=== How to complete this task ===
Of the material below, the lines to be retyped are those from the line containing "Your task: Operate" through the line containing "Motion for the", inclusive; reproduce them exactly.

::::::

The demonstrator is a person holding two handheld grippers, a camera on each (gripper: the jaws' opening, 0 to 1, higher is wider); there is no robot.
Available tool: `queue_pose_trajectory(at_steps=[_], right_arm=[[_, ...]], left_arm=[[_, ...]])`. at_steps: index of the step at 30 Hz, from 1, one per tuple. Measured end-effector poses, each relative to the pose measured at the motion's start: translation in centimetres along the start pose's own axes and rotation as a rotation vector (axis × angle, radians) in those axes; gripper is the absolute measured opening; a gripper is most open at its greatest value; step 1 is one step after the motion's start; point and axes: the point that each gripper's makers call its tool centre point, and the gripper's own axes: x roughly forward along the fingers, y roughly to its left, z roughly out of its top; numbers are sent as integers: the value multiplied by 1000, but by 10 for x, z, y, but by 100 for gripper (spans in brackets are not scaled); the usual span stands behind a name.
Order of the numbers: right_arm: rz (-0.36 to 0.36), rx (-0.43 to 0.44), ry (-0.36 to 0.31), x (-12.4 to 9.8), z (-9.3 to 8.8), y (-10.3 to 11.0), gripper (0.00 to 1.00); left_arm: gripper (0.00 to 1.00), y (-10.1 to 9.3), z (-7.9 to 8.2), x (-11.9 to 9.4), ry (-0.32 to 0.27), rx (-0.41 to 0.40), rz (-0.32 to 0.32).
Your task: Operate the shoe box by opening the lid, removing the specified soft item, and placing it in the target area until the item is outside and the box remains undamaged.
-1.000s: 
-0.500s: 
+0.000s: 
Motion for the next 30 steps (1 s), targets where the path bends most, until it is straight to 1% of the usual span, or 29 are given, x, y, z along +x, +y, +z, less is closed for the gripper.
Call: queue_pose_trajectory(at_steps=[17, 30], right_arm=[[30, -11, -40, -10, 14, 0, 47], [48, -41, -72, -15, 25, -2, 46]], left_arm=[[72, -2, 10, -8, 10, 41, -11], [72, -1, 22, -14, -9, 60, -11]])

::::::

=== Task answer ===
Your task: Operate the shoe box by opening the lid, removing the specified soft item, and placing it in the target area until the item is outside and the box remains undamaged.
-1.000s: 
-0.500s: 
+0.000s: 
Motion for the next 30 steps (1 s), targets where the path bends most, until it is straight to 1% of the usual span, or 29 are given, x, y, z along +x, +y, +z, less is closed for the gripper.

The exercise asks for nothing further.